How Derrick Henry is defying Father Time

NFL running backs excelling into their 30s are rare. Derrick Henry’s discipline is why he’s the exception.
By Jeff Eisenberg, Senior writer
Only a week after his bid to reach his first Super Bowl ended in playoff heartbreak in the Buffalo snow last January, Derrick Henry decided he had rested his body long enough.
The bruising Baltimore Ravens running back showed up in workout gear to the Dallas facility where he trains every offseason.
“I’m thinking he came in to say, ‘What’s up? I’m back in Dallas. Let’s reconnect and start talking about what our strategies are going to be for the offseason,’” friend and trainer AJ Billings told Yahoo Sports. “Nope. He said, ‘Let’s get to work. I’m ready to go.’”
Stories like that exemplify how Henry has so far stiff-armed Father Time the same way he does an overmatched would-be tackler. The 31-year-old is a relentless worker who spends a reported $240,000 per year on body maintenance. He has extended his peak into his early 30s because of his voracious two-a-day offseason workout schedule, his dedication to a disciplined diet and his emphasis on healing and recovery.
The shelf life for workhorse running backs is notoriously short. Todd Gurley went from first-team All-Pro at 24 to out of football at 26. Le’Veon Bell and Ezekiel Elliott took their last NFL handoffs at 29. Melvin Gordon was 30. And yet here is Henry still bulldozing defenders, still as powerful and nimble as ever.
Last season, Henry piled up 1,921 rushing yards, breaking Tiki Barber’s single-season record for running backs 30 or older. He was so dominant that the Ravens rewarded him with a two-year, $30 million contract extension, a big-money bet that the five-time Pro Bowler can continue to dominate through his age-33 season in 2027.
That looks like a shrewd gamble one game into the 2025 season. Henry was unstoppable in a season-opening 41-40 loss at Buffalo last Sunday night, ripping off a pair of long touchdown runs on his way to 169 yards on 18 carries. The only blemish was a critical late-game fumble that helped the Bills rally from a 15-point fourth-quarter deficit.

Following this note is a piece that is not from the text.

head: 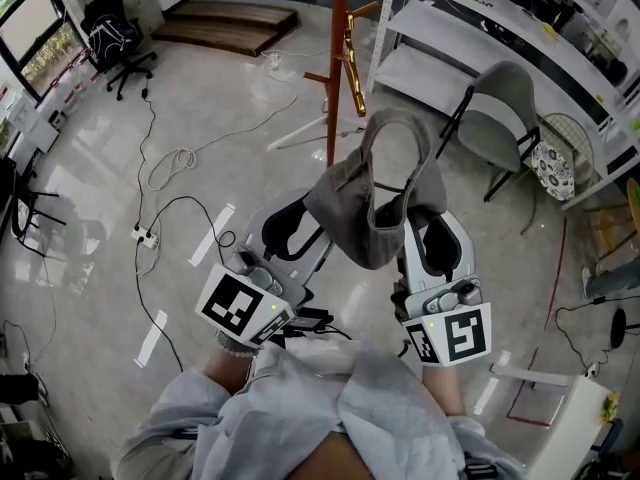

If Henry’s age-defying opening-night performance is any indication, he has a chance to reshape conventional wisdom for what a graybeard running back can accomplish. Only four players in history have rushed for more than 5,000 yards after turning 30. Only Frank Gore eclipsed 6,000. Henry could potentially be more than halfway to Gore’s record of 7,161 yards by the end of this season.